Cardiovascular disease often develops silently over decades, so even women who feel well should monitor their risk factors, Freaney said. Seemingly small changes, like increased belly fat or declines in sleep and energy, can signal a shift in cardiometabolic health and should be taken seriously, Arora noted.
“Ultimately, you should pay attention to anything that feels like your body is just not responding the way it used to regarding diet, exercise, or stress,” she said. “That feeling of the rules changing deserves a real conversation with a provider, not just generic reassurance that it’s part of getting older.”

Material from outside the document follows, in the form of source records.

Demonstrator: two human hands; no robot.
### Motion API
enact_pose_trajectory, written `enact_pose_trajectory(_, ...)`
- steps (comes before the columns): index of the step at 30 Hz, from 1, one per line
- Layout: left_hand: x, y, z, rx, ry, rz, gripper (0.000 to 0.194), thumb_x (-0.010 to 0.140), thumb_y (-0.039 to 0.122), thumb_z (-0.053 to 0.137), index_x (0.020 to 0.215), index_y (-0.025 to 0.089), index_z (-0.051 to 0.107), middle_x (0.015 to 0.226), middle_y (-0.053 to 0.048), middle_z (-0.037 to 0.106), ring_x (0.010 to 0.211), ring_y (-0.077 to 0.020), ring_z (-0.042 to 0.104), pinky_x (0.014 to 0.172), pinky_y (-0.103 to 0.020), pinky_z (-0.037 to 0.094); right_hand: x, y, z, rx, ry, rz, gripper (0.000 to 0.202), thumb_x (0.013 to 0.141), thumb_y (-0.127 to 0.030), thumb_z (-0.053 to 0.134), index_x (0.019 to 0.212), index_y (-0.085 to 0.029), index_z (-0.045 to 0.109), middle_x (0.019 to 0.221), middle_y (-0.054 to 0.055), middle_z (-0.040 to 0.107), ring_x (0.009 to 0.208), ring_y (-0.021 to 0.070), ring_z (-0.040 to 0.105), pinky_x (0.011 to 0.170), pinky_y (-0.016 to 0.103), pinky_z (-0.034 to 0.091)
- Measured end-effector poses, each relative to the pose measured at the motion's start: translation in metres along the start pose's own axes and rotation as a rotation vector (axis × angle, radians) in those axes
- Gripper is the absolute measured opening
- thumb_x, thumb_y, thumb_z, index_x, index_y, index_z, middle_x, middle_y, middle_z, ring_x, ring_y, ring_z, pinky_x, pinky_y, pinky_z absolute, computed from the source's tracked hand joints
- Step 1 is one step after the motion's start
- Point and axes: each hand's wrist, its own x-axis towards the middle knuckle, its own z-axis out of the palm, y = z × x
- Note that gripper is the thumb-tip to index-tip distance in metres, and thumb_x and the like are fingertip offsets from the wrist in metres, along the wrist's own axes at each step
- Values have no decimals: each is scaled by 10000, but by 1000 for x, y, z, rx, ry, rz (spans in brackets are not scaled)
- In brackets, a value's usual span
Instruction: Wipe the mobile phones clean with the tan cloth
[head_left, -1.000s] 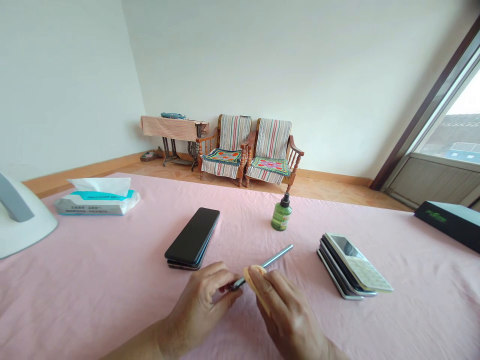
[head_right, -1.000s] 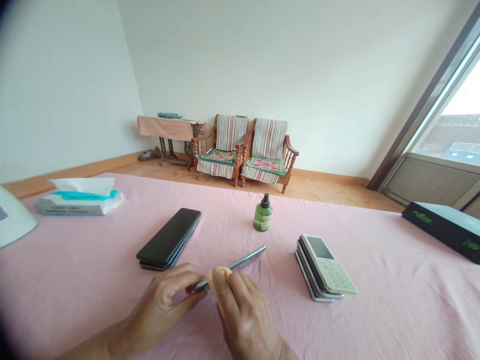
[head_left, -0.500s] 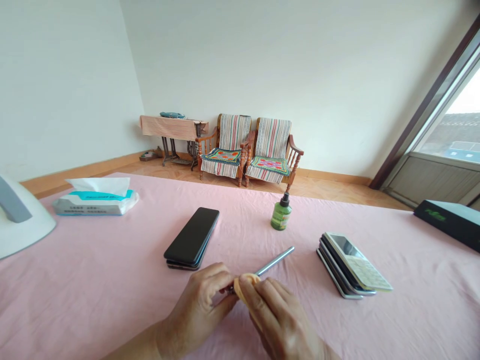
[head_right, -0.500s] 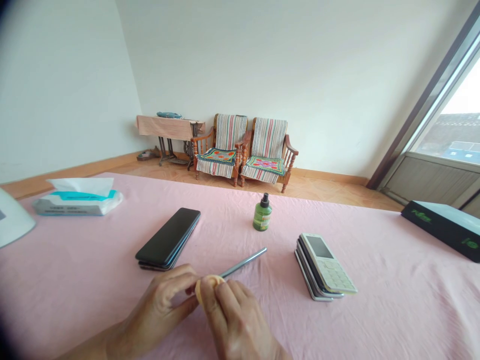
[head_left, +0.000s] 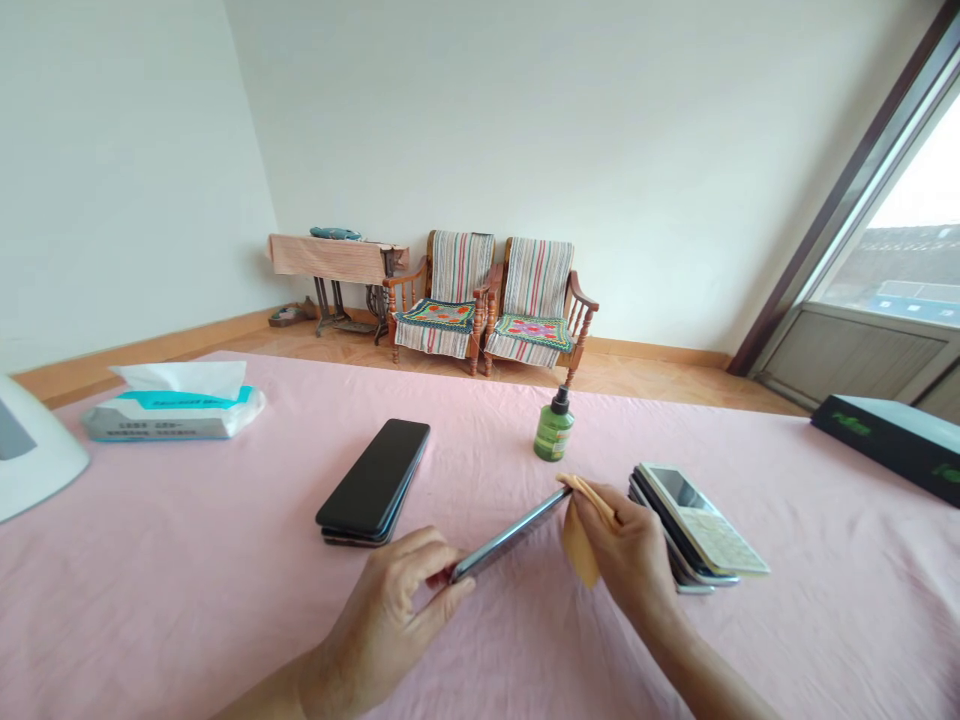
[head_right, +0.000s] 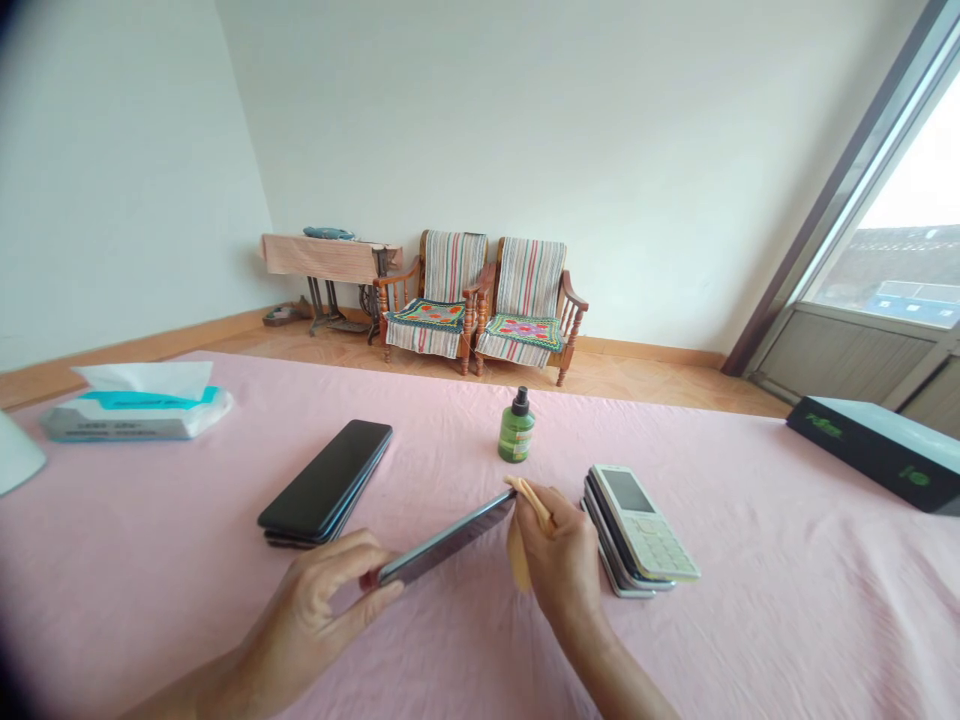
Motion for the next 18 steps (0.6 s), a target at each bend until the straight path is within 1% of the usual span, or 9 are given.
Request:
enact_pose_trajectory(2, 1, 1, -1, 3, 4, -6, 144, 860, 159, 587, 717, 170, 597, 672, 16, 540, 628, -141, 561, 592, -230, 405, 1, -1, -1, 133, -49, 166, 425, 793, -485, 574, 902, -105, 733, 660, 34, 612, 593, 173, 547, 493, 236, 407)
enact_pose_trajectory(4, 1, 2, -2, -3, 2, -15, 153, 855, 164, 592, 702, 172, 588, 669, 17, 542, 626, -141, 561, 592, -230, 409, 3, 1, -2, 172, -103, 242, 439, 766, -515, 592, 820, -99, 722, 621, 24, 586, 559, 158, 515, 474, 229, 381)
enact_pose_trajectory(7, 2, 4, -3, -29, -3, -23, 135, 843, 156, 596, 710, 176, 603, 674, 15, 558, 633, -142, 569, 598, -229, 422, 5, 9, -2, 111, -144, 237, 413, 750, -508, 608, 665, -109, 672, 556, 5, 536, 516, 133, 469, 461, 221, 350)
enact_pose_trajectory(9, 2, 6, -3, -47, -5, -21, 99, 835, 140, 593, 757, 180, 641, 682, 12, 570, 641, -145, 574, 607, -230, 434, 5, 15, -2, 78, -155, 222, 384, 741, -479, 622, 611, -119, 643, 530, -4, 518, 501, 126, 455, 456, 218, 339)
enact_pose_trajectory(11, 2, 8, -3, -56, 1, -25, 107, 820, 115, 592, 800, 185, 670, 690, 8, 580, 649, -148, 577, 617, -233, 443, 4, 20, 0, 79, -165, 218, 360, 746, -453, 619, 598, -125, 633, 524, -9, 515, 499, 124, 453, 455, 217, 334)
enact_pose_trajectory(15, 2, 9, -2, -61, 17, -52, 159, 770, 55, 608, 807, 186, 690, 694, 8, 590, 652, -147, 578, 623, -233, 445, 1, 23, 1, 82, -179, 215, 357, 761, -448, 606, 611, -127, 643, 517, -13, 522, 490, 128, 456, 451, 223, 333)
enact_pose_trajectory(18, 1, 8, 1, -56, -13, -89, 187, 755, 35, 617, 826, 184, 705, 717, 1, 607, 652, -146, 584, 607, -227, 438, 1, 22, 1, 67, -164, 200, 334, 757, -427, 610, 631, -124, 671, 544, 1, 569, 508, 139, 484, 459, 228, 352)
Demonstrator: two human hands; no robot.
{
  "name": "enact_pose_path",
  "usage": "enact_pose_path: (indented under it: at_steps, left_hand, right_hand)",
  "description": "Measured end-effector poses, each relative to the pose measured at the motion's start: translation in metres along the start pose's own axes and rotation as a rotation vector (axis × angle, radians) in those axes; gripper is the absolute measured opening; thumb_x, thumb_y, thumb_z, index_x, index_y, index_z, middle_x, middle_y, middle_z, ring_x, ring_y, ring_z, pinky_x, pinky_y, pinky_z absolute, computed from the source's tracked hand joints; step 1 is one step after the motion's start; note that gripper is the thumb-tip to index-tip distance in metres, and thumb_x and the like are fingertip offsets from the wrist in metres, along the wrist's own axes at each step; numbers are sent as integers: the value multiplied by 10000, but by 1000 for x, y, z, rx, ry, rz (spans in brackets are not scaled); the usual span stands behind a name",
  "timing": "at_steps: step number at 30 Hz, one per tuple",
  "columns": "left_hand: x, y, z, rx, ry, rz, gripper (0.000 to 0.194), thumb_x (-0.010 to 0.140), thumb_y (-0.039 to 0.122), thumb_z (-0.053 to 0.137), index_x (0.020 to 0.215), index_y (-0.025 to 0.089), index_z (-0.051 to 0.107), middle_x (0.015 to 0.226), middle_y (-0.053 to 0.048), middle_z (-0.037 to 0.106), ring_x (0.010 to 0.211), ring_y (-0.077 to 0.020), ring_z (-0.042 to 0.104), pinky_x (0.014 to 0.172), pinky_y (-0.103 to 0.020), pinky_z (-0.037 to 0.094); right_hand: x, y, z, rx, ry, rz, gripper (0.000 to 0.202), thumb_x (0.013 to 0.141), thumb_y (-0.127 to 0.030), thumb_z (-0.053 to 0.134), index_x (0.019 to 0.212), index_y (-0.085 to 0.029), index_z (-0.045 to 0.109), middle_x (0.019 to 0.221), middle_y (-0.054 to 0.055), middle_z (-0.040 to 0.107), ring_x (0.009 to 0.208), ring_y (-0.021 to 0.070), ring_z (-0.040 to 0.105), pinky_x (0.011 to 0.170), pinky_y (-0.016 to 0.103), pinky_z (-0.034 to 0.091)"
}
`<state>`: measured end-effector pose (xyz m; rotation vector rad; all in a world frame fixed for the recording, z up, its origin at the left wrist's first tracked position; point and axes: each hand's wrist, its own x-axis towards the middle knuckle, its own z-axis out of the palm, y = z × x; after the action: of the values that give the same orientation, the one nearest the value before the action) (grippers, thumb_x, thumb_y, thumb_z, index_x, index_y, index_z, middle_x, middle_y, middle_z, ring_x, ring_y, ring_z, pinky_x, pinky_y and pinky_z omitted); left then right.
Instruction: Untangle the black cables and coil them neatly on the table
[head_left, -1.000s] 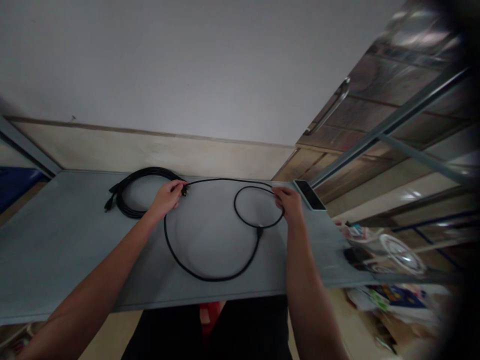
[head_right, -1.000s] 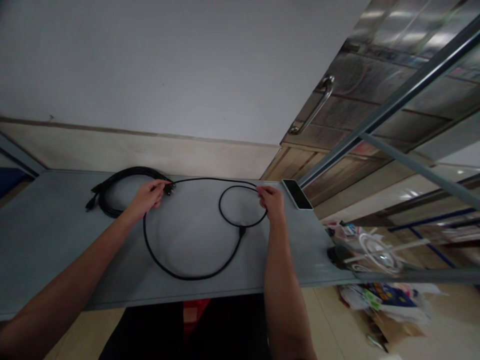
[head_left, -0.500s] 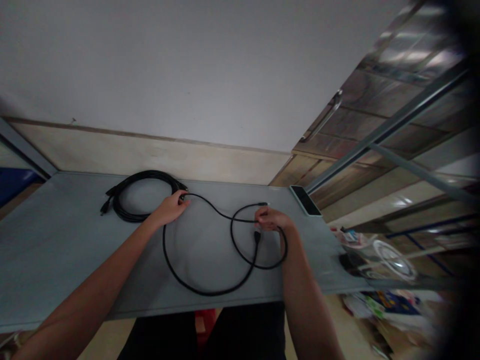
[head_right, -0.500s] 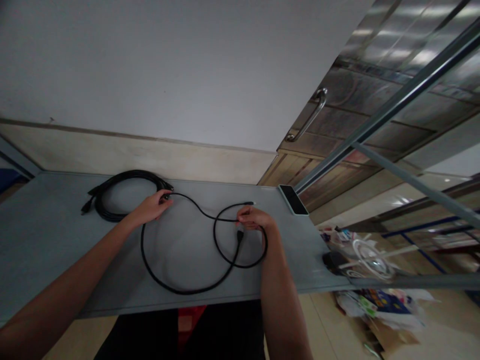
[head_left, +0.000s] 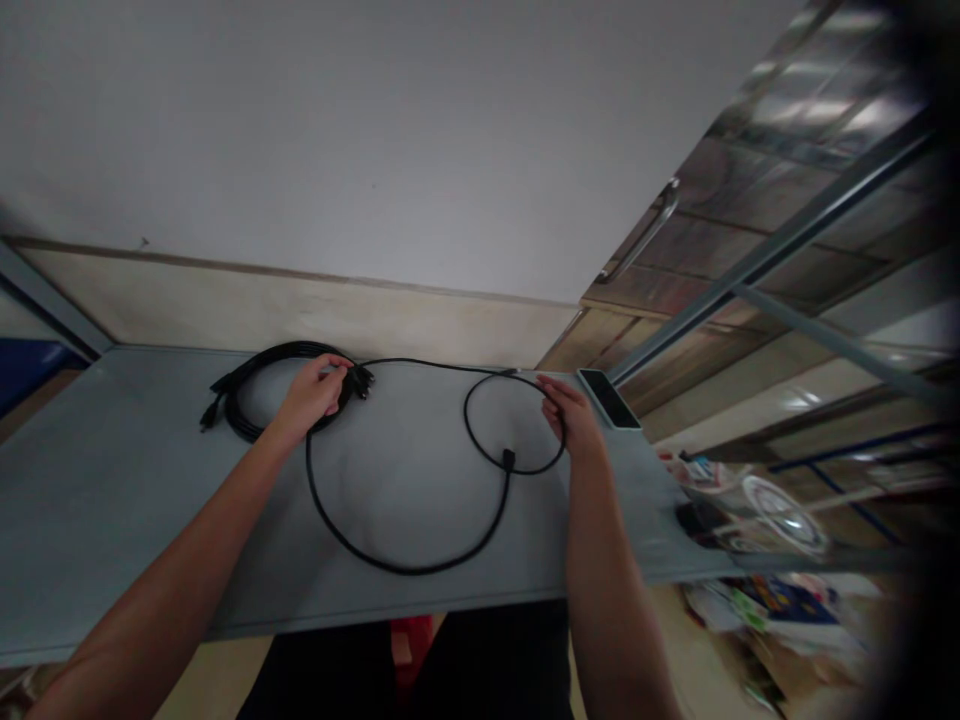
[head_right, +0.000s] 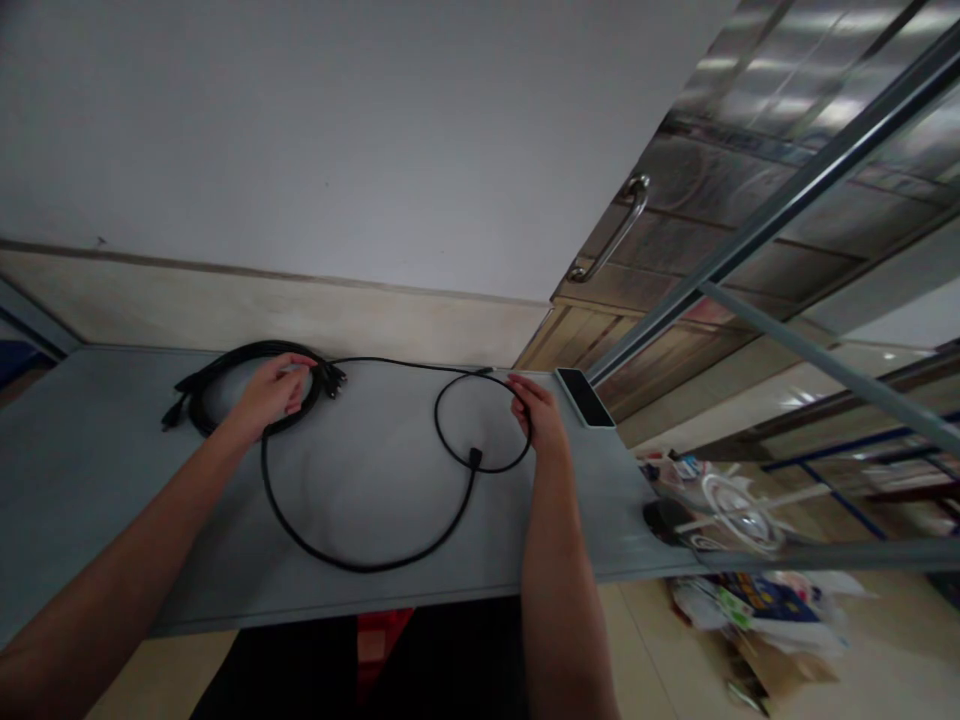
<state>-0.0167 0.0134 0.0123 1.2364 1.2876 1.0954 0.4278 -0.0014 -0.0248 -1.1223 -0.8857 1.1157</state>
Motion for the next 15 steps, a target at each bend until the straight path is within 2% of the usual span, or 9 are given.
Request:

Some women should be even more proactive, Freaney added, including those with diabetes, hypertension, high cholesterol, obesity, smoking history, premature menopause, or a strong family history of cardiovascular disease.
What To Bring up With Your Doctor
Perimenopause is a crucial time to establish a relationship with a healthcare provider who takes your concerns seriously, Arora said. Make sure to ask for cholesterol, glucose, and blood pressure tests, and discuss any family history of cardiovascular disease or concerns you have.
“Talk about your symptoms honestly, including sleep, mood, energy, weight changes, and ask how they might be connected to your cardiovascular health, not just your menopausal symptoms,” she said. “Those conversations often happen in separate silos and they shouldn’t.”
Cardiovascular risk builds gradually, Freaney noted, so early intervention during perimenopause is key to stopping disease in its tracks, before it gets harder to treat. Try reframing perimenopause not as something to get through, but as a window where the right interventions can shape your cardiovascular health for decades, Arora suggested.
“This isn’t just about damage control," she said. "It’s about opportunity."